▸ Task prompt
Take each line from the entries that holds "cloth" and copy it out.

[Stored records]
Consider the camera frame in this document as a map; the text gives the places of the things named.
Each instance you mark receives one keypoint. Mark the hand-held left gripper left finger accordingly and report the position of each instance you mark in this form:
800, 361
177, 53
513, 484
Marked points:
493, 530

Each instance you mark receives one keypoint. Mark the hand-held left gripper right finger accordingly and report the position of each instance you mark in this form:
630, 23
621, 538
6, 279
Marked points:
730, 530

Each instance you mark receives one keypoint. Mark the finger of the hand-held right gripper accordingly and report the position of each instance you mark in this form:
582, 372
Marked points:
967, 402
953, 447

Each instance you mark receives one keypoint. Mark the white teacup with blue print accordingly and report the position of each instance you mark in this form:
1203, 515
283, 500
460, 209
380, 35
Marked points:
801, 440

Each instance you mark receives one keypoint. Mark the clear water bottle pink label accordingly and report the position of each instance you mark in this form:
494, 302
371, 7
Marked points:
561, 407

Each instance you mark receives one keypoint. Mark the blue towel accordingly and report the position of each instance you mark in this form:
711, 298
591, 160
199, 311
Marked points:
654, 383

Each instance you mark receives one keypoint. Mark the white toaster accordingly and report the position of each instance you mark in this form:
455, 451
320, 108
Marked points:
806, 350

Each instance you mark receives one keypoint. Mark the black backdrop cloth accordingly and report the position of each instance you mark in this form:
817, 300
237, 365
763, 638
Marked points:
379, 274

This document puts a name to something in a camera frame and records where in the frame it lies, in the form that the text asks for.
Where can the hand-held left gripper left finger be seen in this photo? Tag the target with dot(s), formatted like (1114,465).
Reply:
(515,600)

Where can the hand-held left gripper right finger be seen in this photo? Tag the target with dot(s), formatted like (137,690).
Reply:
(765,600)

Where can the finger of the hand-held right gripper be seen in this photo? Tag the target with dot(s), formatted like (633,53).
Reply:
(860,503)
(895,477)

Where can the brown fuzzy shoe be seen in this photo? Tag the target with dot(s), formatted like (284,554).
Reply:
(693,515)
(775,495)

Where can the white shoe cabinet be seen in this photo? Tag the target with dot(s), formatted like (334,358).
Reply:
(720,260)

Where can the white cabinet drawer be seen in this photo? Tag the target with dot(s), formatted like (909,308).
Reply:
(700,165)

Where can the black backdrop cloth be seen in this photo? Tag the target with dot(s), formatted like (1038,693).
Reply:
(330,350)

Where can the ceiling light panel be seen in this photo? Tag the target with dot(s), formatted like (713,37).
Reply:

▸ Response for this exercise
Each instance you mark receives one keypoint. Mark the black backdrop cloth accordingly and report the position of each instance you mark in this form:
Where can the black backdrop cloth be seen in this photo? Tag the target with dot(s), formatted like (1038,693).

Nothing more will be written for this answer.